## [Your assignment]
Reproduce every line of the material below exactly. No pictures belong in the copy.

== Segment start ==

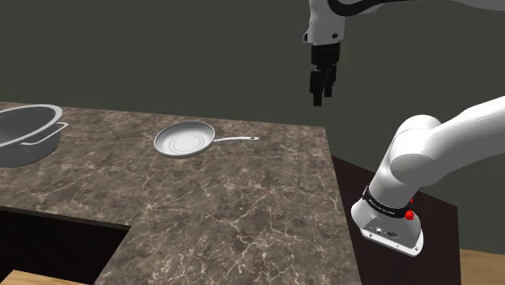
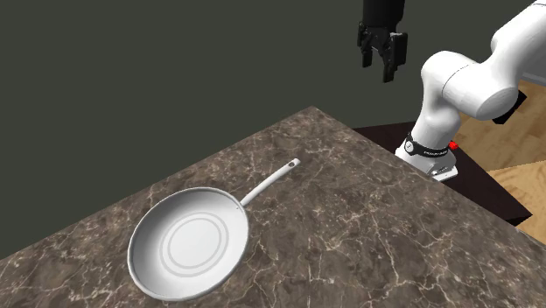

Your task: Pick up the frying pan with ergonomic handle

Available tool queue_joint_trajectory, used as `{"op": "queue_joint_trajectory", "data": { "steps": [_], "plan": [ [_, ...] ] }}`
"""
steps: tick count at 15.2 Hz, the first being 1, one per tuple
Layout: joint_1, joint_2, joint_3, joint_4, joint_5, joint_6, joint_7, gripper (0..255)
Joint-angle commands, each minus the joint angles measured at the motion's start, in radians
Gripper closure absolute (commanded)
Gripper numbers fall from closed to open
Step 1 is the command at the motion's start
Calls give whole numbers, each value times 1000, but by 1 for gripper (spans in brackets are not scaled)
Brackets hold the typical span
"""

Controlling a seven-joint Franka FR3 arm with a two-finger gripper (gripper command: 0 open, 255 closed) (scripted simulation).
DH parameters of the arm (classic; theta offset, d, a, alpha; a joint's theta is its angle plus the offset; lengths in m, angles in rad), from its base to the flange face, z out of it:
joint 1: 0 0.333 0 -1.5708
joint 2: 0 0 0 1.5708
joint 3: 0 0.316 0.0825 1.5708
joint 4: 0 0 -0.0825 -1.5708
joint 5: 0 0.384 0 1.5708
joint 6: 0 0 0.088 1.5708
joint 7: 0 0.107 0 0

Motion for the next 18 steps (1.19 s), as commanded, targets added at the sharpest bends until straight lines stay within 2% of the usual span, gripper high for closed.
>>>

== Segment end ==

## [Answer]
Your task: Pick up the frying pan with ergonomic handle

Available tool queue_joint_trajectory, used as `{"op": "queue_joint_trajectory", "data": { "steps": [_], "plan": [ [_, ...] ] }}`
"""
steps: tick count at 15.2 Hz, the first being 1, one per tuple
Layout: joint_1, joint_2, joint_3, joint_4, joint_5, joint_6, joint_7, gripper (0..255)
Joint-angle commands, each minus the joint angles measured at the motion's start, in radians
Gripper closure absolute (commanded)
Gripper numbers fall from closed to open
Step 1 is the command at the motion's start
Calls give whole numbers, each value times 1000, but by 1 for gripper (spans in brackets are not scaled)
Brackets hold the typical span
"""

Controlling a seven-joint Franka FR3 arm with a two-finger gripper (gripper command: 0 open, 255 closed) (scripted simulation).
DH parameters of the arm (classic; theta offset, d, a, alpha; a joint's theta is its angle plus the offset; lengths in m, angles in rad), from its base to the flange face, z out of it:
joint 1: 0 0.333 0 -1.5708
joint 2: 0 0 0 1.5708
joint 3: 0 0.316 0.0825 1.5708
joint 4: 0 0 -0.0825 -1.5708
joint 5: 0 0.384 0 1.5708
joint 6: 0 0 0.088 1.5708
joint 7: 0 0.107 0 0

Motion for the next 18 steps (1.19 s), as commanded, targets added at the sharpest bends until straight lines stay within 2% of the usual span, gripper high for closed.
>>>

Now the output is complete.